Tally the lines in the following entries that include the word "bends"; state only the total.
=== RECORDS SHOWN ===
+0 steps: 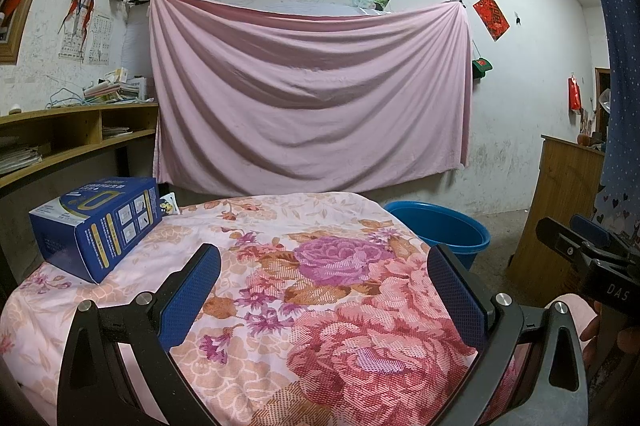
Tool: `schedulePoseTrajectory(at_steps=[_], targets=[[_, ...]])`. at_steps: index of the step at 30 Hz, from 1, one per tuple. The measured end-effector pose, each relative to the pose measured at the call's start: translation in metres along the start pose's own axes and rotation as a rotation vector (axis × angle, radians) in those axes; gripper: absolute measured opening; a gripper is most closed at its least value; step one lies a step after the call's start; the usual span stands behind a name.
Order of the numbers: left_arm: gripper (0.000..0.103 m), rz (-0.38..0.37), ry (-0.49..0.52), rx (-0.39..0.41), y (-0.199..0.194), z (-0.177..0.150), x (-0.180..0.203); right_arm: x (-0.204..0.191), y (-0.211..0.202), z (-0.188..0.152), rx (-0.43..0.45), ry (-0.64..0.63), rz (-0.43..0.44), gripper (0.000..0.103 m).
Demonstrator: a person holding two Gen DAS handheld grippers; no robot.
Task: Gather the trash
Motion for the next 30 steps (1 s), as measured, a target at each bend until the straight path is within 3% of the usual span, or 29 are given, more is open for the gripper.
schedulePoseTrajectory(at_steps=[30], targets=[[0.101,-0.013,-0.002,-0.012,0.0012,-0.0039,-0.0022,-0.0027,-0.0002,-0.0007,-0.001,0.002,0.002,0.103]])
Point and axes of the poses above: each gripper's, at about its wrist camera, not at the fingertips, and y roughly the way its jaws point, x to its right, z to its top, the point moved 6 cm from there along y, roughly the way its jaws point, and after that the axes turned 13 degrees about -x, right-handed, at the moved point
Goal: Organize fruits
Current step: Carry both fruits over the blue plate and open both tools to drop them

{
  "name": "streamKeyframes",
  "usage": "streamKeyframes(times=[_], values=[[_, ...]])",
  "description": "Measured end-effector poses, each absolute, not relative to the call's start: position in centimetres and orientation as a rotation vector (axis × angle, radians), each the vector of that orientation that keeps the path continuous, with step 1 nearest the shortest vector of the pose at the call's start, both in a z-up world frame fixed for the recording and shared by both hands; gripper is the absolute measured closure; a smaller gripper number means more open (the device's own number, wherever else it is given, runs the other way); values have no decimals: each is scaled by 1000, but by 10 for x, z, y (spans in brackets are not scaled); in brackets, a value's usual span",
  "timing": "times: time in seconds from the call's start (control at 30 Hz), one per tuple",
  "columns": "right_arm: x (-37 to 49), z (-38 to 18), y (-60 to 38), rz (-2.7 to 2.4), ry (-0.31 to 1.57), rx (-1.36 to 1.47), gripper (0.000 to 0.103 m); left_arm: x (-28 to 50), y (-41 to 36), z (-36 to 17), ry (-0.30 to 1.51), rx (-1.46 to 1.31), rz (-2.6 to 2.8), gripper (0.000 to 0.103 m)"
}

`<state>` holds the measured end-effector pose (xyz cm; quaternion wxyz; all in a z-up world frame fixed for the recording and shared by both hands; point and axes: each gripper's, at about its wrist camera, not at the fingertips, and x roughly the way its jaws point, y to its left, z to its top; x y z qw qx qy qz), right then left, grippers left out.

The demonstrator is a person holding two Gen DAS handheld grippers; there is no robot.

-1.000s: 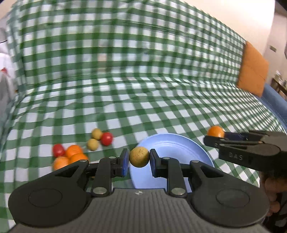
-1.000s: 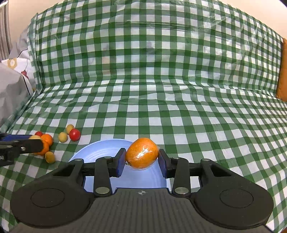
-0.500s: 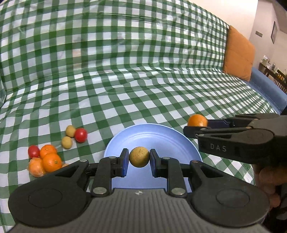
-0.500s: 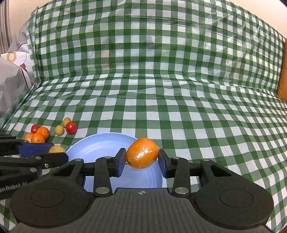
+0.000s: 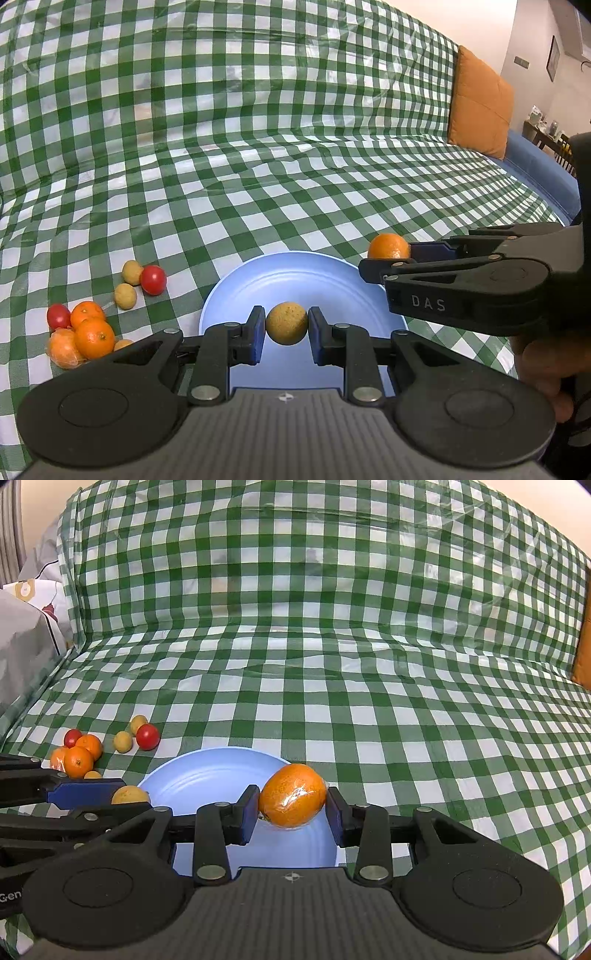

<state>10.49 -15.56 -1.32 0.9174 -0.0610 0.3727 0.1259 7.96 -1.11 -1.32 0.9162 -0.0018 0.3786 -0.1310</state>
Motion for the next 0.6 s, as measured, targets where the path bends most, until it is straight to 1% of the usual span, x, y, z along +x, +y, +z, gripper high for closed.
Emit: streamKeyframes(times=[0.6], values=[[105, -15, -155, 258, 769, -131, 63, 78, -14, -14, 780, 0, -281, 76]])
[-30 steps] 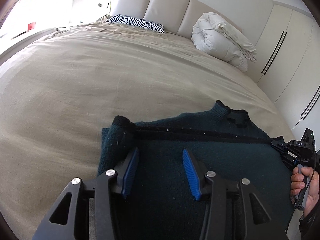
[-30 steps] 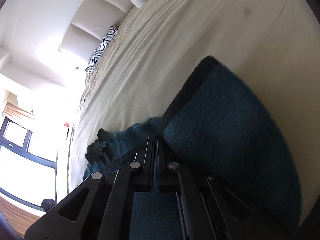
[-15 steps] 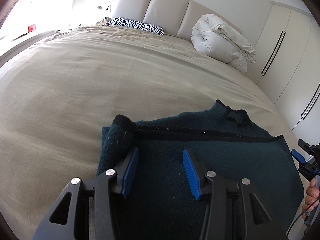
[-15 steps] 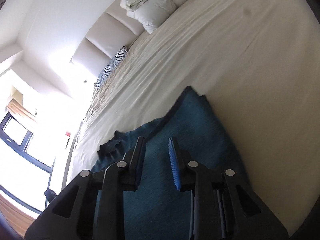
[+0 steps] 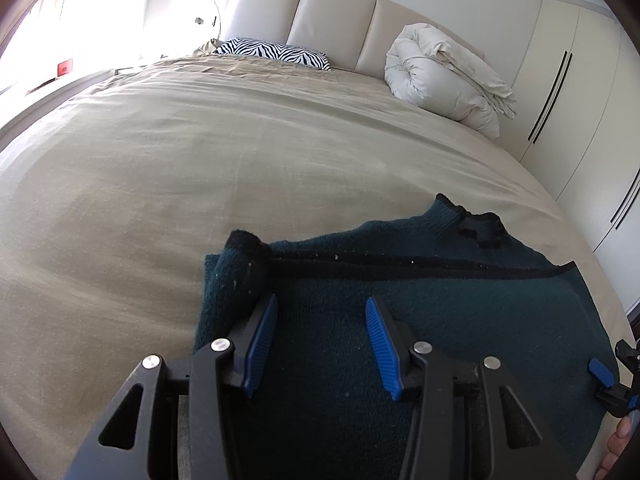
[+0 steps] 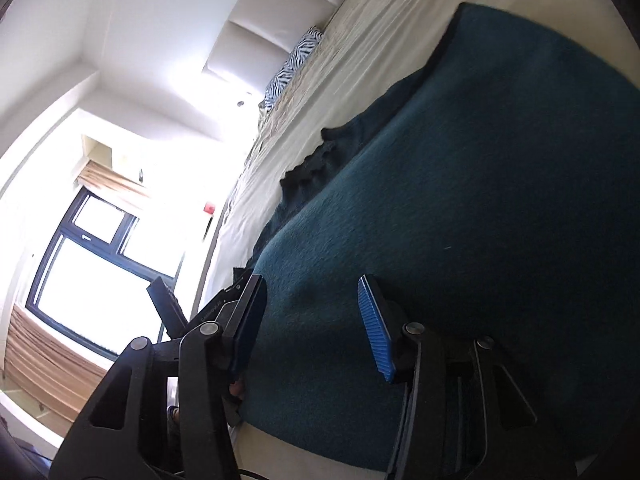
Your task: Fold small clothes
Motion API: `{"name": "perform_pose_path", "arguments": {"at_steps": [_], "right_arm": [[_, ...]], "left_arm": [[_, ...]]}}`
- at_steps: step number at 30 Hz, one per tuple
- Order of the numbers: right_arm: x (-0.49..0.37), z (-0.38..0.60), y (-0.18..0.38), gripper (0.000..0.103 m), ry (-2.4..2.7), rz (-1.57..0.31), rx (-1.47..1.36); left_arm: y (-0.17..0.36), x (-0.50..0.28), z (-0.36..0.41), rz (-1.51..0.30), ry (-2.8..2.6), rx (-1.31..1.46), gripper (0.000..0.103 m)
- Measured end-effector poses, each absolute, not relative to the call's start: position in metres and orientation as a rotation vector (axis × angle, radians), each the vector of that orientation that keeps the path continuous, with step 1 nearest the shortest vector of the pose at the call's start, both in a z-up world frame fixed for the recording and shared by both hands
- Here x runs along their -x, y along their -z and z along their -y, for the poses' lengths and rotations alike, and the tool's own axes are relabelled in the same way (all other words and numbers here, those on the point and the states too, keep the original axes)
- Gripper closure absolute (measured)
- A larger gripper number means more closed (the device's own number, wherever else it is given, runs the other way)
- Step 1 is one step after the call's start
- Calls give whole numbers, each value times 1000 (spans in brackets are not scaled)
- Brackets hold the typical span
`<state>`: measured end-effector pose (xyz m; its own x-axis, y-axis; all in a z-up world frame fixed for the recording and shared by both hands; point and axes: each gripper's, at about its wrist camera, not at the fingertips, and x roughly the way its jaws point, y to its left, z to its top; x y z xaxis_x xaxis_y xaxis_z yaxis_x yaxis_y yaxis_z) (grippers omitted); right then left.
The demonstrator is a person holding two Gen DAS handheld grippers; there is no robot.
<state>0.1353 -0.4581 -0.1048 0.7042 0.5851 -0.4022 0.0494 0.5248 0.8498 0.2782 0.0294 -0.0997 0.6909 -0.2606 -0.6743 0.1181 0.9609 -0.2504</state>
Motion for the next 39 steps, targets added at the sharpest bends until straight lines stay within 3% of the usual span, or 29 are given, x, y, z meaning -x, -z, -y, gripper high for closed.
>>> {"name": "perform_pose_path", "arguments": {"at_steps": [4, 8, 14, 19, 23, 26, 32, 36, 39], "right_arm": [[-92, 530, 108, 59, -122, -639, -1090], [-60, 542, 88, 54, 0, -595, -1041], [-60, 478, 85, 54, -141, -715, -963], [-85, 395, 73, 54, -328, -793, -833], [-110, 373, 98, 53, -355, -903, -878], [-107, 392, 109, 61, -355, -882, -952], [-45, 476, 98, 58, -69, -767, -1043], [0, 496, 75, 50, -23, -711, -1015], [15, 480, 63, 50, -78, -723, -965]], "left_arm": [[100, -278, -29, -782, 211, 189, 54], [100, -278, -29, -782, 208, 185, 54], [90, -277, -31, -832, 194, 178, 54], [64, -217, -19, -829, 219, 177, 50], [81, -176, 3, -876, 272, 73, 49], [83, -161, -9, -880, 268, 85, 49], [70, -140, -67, -878, 205, 235, 56], [50, -127, -108, -794, 132, 358, 26], [59, -140, -130, -851, 164, 478, 25]]}}
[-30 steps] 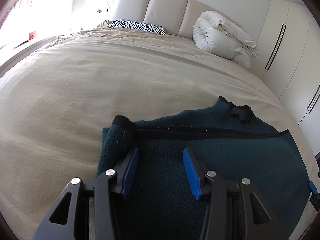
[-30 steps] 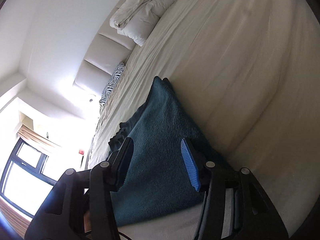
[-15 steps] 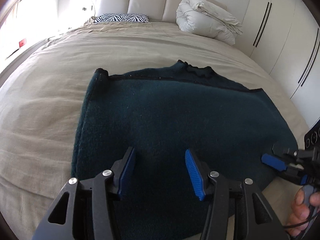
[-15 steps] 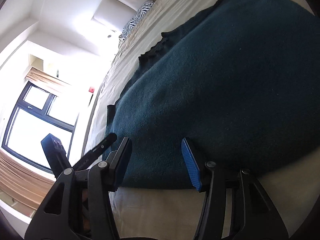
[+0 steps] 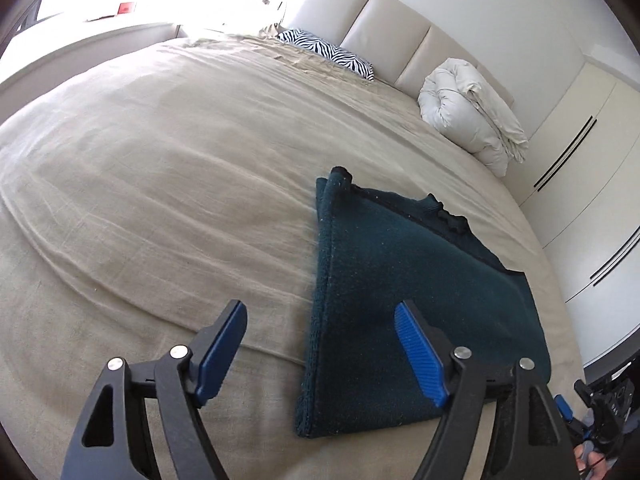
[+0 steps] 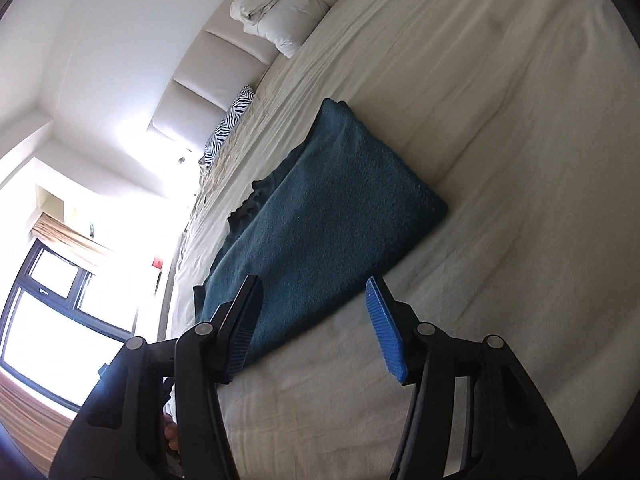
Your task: Fold small clothes
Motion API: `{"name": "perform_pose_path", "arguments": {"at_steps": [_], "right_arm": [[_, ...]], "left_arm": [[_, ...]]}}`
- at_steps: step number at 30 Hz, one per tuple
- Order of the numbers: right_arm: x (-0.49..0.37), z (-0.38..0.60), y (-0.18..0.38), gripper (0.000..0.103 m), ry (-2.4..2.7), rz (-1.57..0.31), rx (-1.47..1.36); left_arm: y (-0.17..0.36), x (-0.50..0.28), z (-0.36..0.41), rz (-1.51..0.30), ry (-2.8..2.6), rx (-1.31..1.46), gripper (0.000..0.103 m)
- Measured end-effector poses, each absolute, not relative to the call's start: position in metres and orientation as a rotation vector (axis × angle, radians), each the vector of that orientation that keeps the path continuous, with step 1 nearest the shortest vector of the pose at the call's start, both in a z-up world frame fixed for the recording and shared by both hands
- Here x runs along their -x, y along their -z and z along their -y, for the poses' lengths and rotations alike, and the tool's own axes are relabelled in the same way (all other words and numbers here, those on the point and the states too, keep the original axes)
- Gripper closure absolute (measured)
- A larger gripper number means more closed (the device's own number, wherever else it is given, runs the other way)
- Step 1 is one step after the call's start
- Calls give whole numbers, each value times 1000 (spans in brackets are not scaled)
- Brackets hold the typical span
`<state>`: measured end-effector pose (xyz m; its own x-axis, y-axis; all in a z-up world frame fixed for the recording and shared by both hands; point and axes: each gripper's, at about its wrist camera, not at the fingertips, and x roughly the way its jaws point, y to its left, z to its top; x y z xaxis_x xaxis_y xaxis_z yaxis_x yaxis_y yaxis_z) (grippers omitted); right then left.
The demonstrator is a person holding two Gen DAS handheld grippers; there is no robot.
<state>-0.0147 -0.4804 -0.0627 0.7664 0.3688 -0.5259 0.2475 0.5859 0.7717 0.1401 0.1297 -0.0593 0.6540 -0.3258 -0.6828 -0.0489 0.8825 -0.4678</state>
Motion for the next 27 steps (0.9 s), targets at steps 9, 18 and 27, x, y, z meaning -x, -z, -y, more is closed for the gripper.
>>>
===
RESPONSE: 2